Dr Reddan also considered it highly unusual for someone with florid hallucinatory phenomena to not only lose them completely within a few weeks but also to develop insight as the Defendant exhibited to Dr Kovacevic on 23 July 2012. To have a complete resolution of psychotic symptoms and insight into them in such a person in that length of time “would be really pretty extraordinary”.
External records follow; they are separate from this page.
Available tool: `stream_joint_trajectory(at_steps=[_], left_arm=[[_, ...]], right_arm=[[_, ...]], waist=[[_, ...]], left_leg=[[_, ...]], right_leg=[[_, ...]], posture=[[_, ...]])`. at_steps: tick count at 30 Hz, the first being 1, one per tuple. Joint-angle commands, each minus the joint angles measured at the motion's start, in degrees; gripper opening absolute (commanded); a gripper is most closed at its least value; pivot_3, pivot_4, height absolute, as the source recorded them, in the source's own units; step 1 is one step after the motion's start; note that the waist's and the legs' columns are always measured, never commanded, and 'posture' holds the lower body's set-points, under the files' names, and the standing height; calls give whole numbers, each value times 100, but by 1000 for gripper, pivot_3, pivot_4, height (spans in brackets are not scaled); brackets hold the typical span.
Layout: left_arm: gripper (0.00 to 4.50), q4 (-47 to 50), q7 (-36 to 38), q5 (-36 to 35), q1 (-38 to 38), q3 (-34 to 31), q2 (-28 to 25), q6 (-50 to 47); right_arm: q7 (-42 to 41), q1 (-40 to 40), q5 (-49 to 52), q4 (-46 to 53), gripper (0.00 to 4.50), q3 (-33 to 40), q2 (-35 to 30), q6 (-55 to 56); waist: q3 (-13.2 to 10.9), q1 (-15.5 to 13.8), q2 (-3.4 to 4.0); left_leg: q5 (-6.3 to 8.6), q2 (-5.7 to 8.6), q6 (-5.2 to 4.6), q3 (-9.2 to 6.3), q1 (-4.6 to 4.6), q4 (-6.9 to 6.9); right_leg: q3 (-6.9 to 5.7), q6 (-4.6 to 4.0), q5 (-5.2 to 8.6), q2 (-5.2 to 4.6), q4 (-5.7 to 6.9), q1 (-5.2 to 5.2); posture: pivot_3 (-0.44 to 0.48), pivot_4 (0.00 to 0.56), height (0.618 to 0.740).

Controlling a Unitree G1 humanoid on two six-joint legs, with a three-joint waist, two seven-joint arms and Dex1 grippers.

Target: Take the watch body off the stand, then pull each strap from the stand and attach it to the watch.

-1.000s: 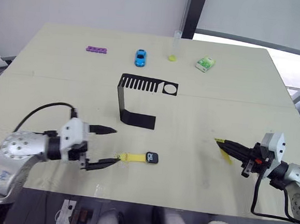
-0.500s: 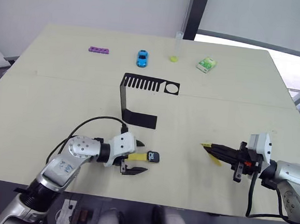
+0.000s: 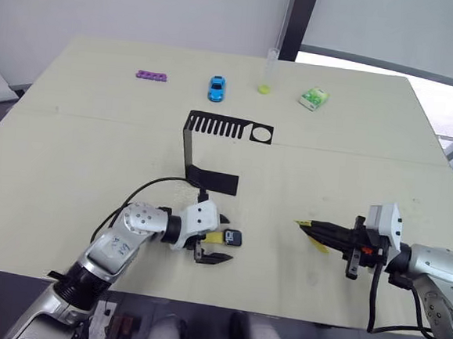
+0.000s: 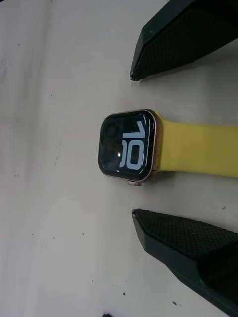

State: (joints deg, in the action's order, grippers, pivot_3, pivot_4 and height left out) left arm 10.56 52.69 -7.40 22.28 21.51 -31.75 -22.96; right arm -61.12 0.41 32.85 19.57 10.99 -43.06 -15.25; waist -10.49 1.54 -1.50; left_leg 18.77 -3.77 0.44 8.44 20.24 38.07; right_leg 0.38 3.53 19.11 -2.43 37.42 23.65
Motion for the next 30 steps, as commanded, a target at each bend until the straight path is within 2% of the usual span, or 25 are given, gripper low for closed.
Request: stream_joint_trajectory(at_steps=[1, 21, 22, 23, 27, 30], left_arm=[[4470, -36, 38, 126, 33, 144, 76, 10], [4470, -433, 275, 353, -54, 253, 105, 65], [3959, -449, 283, 364, -48, 265, 107, 66], [3716, -470, 299, 359, -44, 277, 113, 29], [1683, -589, 319, 353, -35, 279, 150, 63], [1593, -741, 353, 388, -52, 298, 157, 192]], right_arm=[[105, -3, 87, 245, 0, 45, 31, -48], [390, -77, 83, 459, 0, -120, 141, -265], [404, -81, 85, 471, 0, -128, 141, -278], [422, -87, 87, 481, 0, -139, 146, -294], [465, -107, 90, 499, 0, -166, 156, -329], [492, -97, 96, 529, 0, -168, 166, -365]], waist=[[0, -2, 0], [3, -8, 0], [3, -8, -1], [3, -8, -1], [4, -5, 0], [7, -6, 0]], left_leg=[[0, 0, 0, 0, -1, 0], [1, 1, -3, -1, -4, 5], [1, 1, -3, -1, -5, 5], [1, 1, -3, -1, -5, 5], [1, 0, -3, -1, -5, 5], [1, 1, -2, -1, -8, 5]], right_leg=[[0, 0, 0, 0, 0, 0], [-1, 0, 0, -1, 2, -6], [-1, 0, 0, -1, 2, -7], [-1, 0, 0, -1, 2, -7], [-1, 0, 0, 0, 3, -6], [-1, 0, 0, 0, 4, -8]], posture=[[0, 150, 740], [0, 150, 740], [0, 150, 740], [0, 150, 740], [0, 150, 740], [0, 150, 740]])
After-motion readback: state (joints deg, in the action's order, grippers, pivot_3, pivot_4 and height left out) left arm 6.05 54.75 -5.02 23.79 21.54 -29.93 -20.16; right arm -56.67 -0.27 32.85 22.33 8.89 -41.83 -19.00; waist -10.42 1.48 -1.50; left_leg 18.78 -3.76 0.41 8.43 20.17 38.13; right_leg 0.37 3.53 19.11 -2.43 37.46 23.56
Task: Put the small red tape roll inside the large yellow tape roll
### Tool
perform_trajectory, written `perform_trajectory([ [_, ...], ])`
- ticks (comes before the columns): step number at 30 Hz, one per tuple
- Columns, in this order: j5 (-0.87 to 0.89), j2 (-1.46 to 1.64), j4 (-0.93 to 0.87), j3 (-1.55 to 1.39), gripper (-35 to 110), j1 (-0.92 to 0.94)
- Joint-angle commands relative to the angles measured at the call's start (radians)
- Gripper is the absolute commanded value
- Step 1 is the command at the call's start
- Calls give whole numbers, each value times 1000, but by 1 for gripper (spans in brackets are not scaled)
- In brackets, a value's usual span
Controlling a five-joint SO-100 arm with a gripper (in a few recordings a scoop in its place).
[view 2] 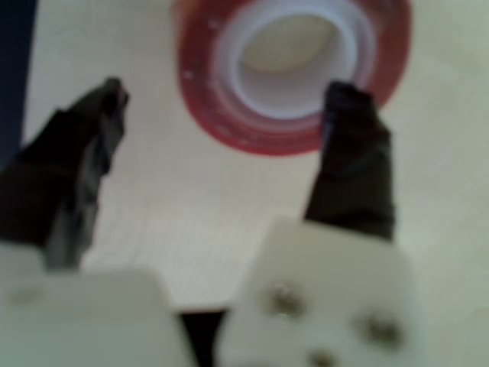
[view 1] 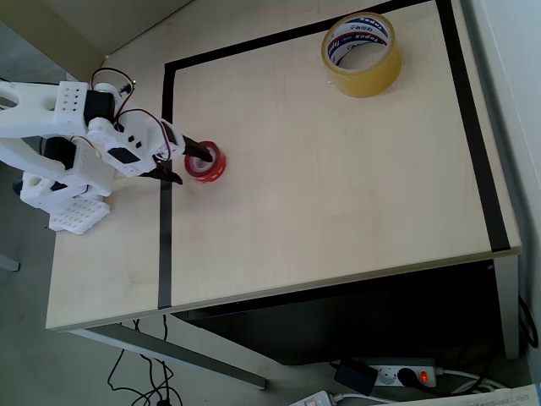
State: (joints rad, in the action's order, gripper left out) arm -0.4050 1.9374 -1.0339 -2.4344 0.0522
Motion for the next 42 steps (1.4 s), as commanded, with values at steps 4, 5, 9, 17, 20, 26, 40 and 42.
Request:
perform_trajectory([
  [4,-35,-187,49,8,32,11],
  [5,-37,-195,52,8,32,8],
  [9,-52,-275,60,43,34,6],
  [17,-61,-391,46,118,14,8],
  [20,-61,-342,20,129,0,14],
  [26,-61,-238,-20,149,0,55],
  [40,-5,137,-299,603,0,110],
  [42,-2,118,-298,692,0,100],
])
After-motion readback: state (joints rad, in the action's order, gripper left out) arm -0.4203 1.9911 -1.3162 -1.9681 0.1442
I accept Dr Reddan’s opinion that the absence of other indicia is highly unusual, and consistent with the Defendant not suffering from schizophrenia at the time of the alleged offences. I accept the Defendant’s displayed “symptoms” were behaviourally based and not as a consequence of any mental illness. I am satisfied to the requisite standard that the defendant was not suffering from a mental illness at the time of the alleged offences.
This conclusion is consistent with the advice I have received from the assisting psychiatrists. I found that advice particularly helpful in considering the conflicting opinions of Dr Kovacevic and Dr Reddan.
Conclusion
Whilst the Defendant may have believed she was mentally ill, the Defendant was not suffering from unsoundness of mind at the time of the alleged offences.
I accept the Defendant is currently fit for trial. There is no reason why the alleged offences ought not proceed according to law.
I order:
1. At the time of each of the alleged offences the subject of the reference, the Defendant was not suffering from unsoundness of mind as defined in the Schedule to the Mental Health Act 2000;
2. In respect of each of the alleged offences, the Defendant is fit for trial;
3. Each of the alleged offences is to proceed according to law;
4. Copies of the reports are to be released to the parties in the criminal proceedings.